● What is being asked
Within the records below is a range that opens at the line with "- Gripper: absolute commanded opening" and closes at the line with "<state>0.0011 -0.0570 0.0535". Return that range word for word, both ends included, and only that range.

● Source data
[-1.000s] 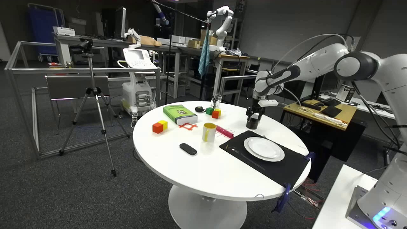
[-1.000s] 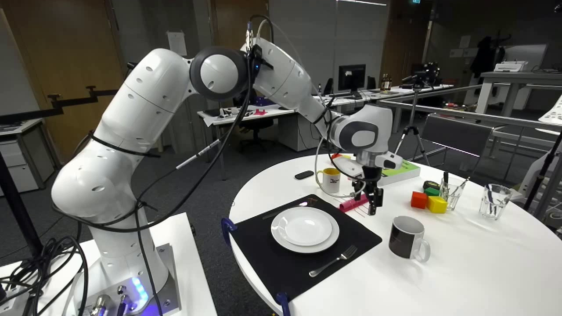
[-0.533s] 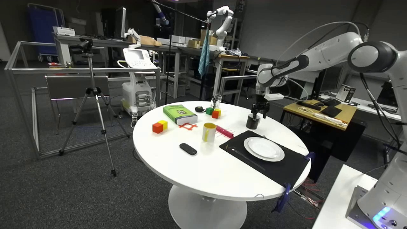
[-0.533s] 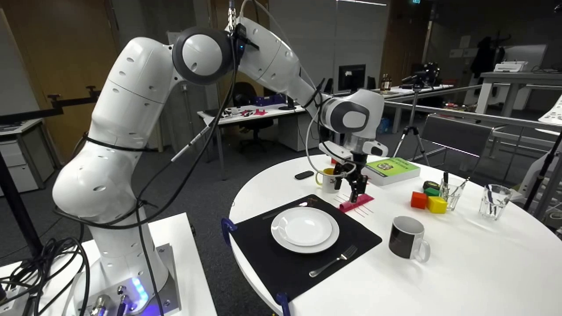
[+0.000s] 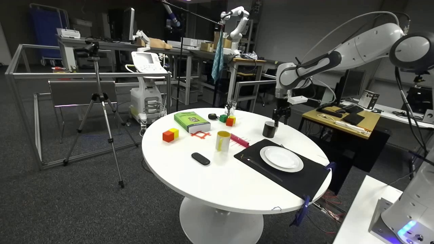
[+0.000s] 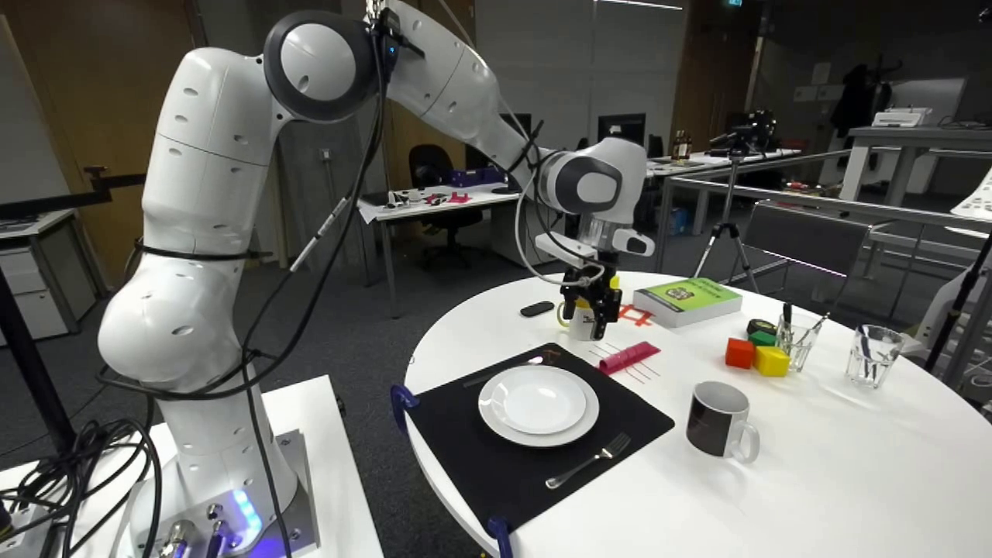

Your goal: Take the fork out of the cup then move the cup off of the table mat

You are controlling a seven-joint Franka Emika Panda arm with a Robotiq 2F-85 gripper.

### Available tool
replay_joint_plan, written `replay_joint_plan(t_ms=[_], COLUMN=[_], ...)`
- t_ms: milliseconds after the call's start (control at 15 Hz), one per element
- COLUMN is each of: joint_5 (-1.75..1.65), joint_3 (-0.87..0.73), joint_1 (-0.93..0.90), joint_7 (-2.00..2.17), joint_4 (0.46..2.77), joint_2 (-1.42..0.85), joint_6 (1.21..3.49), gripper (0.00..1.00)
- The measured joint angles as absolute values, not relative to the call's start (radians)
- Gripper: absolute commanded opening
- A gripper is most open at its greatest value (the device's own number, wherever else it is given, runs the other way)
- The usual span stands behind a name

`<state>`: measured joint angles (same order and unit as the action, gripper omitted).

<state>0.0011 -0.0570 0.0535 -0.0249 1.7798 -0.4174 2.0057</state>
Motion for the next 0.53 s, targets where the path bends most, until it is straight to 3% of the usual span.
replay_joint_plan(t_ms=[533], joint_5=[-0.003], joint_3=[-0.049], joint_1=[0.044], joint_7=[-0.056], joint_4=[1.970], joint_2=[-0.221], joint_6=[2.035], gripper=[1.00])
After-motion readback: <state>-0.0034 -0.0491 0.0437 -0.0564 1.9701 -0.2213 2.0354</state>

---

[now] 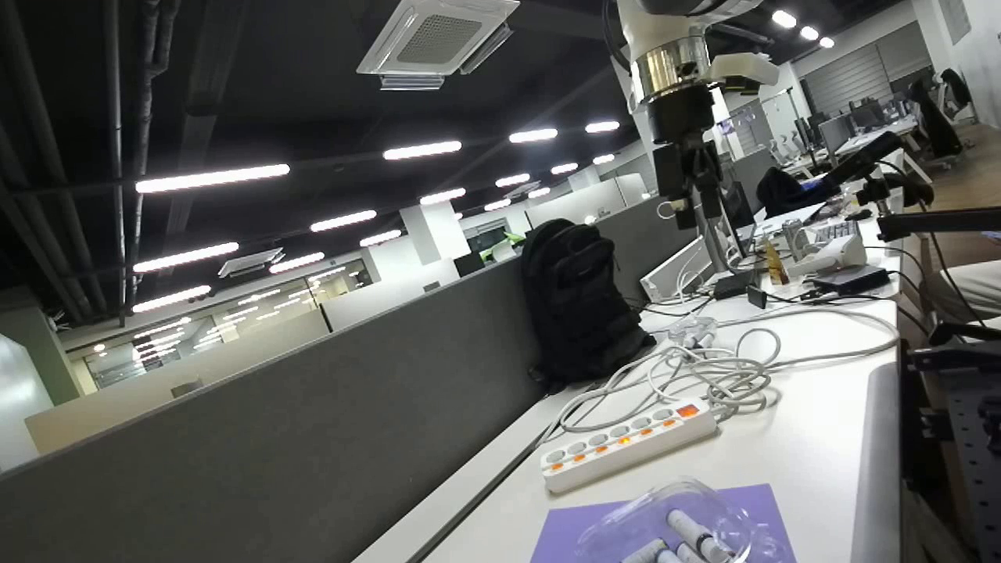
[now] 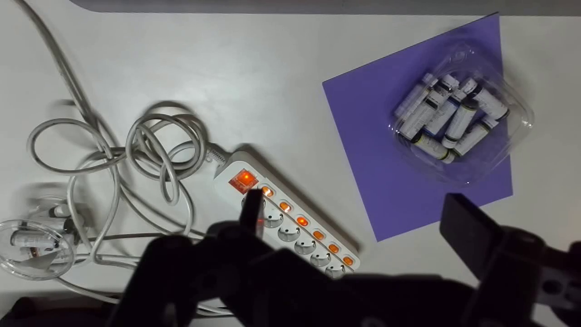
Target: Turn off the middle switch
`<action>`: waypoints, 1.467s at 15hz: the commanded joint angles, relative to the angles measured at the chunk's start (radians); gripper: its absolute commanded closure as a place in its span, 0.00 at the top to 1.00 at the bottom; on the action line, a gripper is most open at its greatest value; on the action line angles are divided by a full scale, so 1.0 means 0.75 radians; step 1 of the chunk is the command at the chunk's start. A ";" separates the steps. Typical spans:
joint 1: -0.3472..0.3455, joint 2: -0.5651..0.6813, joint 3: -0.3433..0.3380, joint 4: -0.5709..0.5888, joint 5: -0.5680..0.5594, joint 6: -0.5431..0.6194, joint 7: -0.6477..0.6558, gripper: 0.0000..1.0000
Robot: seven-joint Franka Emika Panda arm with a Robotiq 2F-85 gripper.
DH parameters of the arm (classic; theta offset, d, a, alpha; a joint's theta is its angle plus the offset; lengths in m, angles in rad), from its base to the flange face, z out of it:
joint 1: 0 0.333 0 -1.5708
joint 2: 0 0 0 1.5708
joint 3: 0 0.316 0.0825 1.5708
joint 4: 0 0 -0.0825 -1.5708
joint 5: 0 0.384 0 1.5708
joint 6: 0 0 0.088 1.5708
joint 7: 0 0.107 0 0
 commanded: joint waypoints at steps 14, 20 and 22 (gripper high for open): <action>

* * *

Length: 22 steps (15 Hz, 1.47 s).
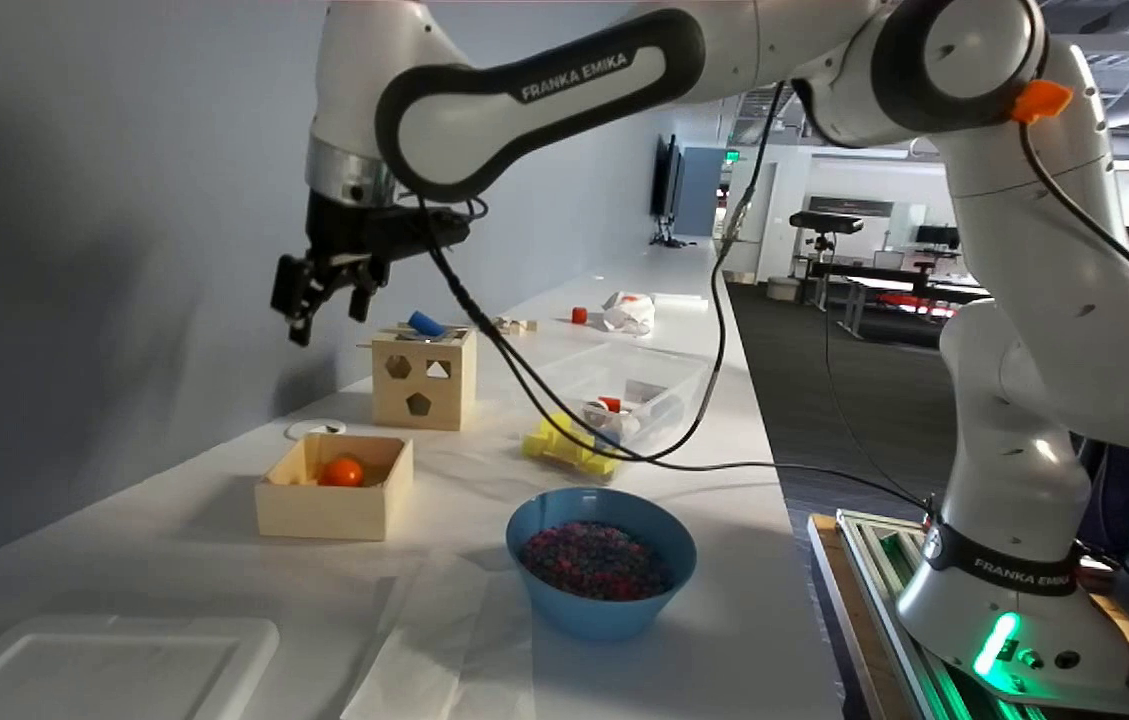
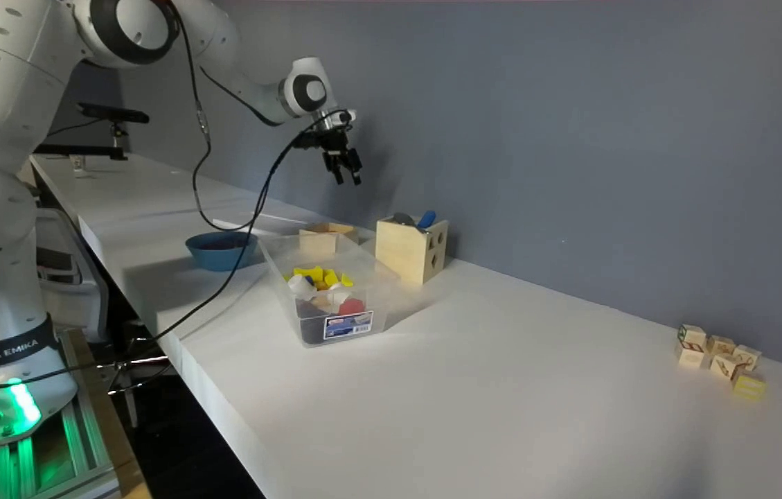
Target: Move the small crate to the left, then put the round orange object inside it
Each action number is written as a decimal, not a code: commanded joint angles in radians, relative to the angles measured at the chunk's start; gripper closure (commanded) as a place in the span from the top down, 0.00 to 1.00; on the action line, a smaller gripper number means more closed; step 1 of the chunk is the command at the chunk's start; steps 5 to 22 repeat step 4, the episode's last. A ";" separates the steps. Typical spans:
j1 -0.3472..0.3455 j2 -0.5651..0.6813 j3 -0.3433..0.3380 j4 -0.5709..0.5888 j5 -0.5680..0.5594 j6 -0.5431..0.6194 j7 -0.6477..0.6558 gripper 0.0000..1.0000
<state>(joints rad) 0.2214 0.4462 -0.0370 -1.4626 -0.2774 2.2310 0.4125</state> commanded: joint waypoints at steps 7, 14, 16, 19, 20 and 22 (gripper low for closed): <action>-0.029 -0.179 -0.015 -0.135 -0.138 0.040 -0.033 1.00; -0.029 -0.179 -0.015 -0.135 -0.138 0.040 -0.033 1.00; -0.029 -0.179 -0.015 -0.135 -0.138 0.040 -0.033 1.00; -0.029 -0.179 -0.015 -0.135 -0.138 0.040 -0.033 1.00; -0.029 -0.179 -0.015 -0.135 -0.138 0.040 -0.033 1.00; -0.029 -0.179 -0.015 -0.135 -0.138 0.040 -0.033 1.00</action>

● Result of this exercise
- Gripper: absolute commanded opening
- A gripper is most open at its greatest value (the device's own number, wherever else it is given, runs the other way)
- The usual span stands behind a name

`<state>`: measured joint angles (same order and unit as the action, gripper omitted).

<state>0.0011 -0.0570 0.0535 -0.0249 1.7798 -0.4174 2.0057</state>

Now the output is complete.